Il Confezionamento MAP (Modified Atmosphere Packaging) è una tecnologia di confezionamento che prevede la sostituzione parziale o integrale dell’aria a contatto con gli alimenti con una miscela gassosa di composizione nota.
L’uso dell’atmosfera protettiva non è un mezzo di risanamento o di miglioramento qualitativo di un prodotto alimentare scadente ma un’operazione tecnologica di supporto che unitamente ad altri interventi (quali refrigerazione, controlli igienici, ecc.) può raggiungere gli effetti desiderati estendendo la shelf life degli alimenti.

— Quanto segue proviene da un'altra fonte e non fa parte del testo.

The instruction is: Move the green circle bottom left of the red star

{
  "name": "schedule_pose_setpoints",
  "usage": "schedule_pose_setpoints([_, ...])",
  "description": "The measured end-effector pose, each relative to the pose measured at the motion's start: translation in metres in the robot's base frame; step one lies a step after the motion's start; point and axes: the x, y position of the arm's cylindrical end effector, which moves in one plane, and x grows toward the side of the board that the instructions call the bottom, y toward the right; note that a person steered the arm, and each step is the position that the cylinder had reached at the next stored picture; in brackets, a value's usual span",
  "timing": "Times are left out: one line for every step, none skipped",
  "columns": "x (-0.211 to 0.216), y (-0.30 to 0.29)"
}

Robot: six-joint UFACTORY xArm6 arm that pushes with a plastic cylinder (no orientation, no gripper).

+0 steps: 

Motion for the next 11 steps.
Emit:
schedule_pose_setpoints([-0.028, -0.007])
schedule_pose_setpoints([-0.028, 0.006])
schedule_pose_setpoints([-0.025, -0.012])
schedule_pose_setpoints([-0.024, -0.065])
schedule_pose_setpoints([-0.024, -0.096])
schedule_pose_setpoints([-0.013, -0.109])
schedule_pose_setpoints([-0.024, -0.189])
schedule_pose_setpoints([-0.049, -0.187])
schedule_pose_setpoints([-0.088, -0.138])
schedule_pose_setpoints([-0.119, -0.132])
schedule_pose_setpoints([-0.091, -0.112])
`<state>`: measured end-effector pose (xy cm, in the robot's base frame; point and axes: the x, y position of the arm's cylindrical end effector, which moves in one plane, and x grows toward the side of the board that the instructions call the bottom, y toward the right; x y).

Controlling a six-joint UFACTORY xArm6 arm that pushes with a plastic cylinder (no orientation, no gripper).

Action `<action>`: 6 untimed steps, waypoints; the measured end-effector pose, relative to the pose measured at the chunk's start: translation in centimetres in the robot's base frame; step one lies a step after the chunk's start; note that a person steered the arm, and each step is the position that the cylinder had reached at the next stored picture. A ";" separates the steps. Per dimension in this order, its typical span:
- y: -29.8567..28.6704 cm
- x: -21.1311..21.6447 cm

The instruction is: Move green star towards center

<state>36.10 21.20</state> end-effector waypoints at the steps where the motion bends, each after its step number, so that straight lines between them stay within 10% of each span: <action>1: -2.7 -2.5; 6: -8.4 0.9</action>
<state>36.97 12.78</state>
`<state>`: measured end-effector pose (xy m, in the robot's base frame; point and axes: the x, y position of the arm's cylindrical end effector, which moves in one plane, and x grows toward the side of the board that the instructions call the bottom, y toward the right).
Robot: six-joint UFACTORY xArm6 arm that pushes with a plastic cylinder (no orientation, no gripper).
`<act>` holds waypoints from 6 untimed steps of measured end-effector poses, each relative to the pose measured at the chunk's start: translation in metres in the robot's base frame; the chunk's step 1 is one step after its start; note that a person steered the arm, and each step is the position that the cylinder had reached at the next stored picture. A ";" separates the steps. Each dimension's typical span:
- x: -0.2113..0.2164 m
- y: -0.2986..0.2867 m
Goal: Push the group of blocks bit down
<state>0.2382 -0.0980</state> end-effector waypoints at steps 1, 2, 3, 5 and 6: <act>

L’applicazione dell’atmosfera protettiva ad un alimento è la combinazione di più fattori che non possono prescindere uno dall’altro:
§ Prodotto
§ Ambiente
§ Film di confezionamento
§ Macchina confezionatrice
§ Gas
Prodotto: per confezionare un prodotto alimentare e al fine di determinarne la shelf life è indispensabile conoscere la sua composizione e in modo particolare:
§ pH
§ Acqua libera (Aw)
§ Contenuto di materia grassa
§ Carica batterica
Ambiente:
§ Temperatura di conservazione
§ Umidità
§ Luce
§ Igiene
Film di confezionamento: i film per il confezionamento in atmosfera protettiva devono rispondere alle seguenti caratteristiche in funzione del prodotto da conservare:
§ Impermeabilità ai gas e al vapore d’acqua
§ Protezione agli UV
§ Termoformabile
§ Imprimibile
§ Saldabilità
§ Proprietà meccaniche
§ resistenza al calore, anti statico, anti nebbia
Macchine di confezionamento
Macchine a vuoto compensato:
§ macchine a campana
§ termosigillatrici
§ termoformatrici
Macchine a lavaggio gassoso:
§ lavaggio orizzontale
§ lavaggio verticale
§ macchina per grosse confezioni
Gas
§ Aligal 1 (N2): gas inerte che non ha interazioni chimiche con le sostanze con cui viene a contatto e non esercita nessuna azione batteriostatica. Bassa velocità di permeazione attraverso i film plastici e dunque può diluire l’O2 e fare da complemento a 100 dell’opportuna miscela utilizzata mantenendo negli imballaggi un valore pressoché costante. Indicato per i prodotti secchi (frutta secca, caffè, patatine,…)
§ Aligal 2 (CO2): gas che esplica una forta funzione batteriostatica collegata alla presenza di acqua e/o grassi nell’alimento e dalla temperatura di conservazione perché si solubilizza nel prodotto. La sua solubilità aumenta al diminuire della temperatura, è sufficiente un aumento da 0 a 10°C per ridurre di circa il 60% la quantità di CO2 disciolta. Indicato per paste alimentari, pollo, pizze, prodotti da forno, e alcuni prodotti lattiero-caseari
§ Aligal 3 (O2): gas utilizzato solo ad alte concentrazione per mantenere vivo il colore rosso della carne e a concentrazioni intorno al 10% è particolarmente indicato per alcuni prodotti lattiero-caseari (gorgonzola) al fine di sostenere il metabolismo respiratorio delle muffe.
§ Aligal 6 (Ar): caratteristiche chimico fisiche molto simili all’Aligal 1 ma come molecola molto più pesante, e viene dunque preferito all’azoto per eliminare l’ossigeno dalle confezioni.
§ Aligal 9 (N2O): gas utilizzato esclusivamente per la propulsione della panna spray.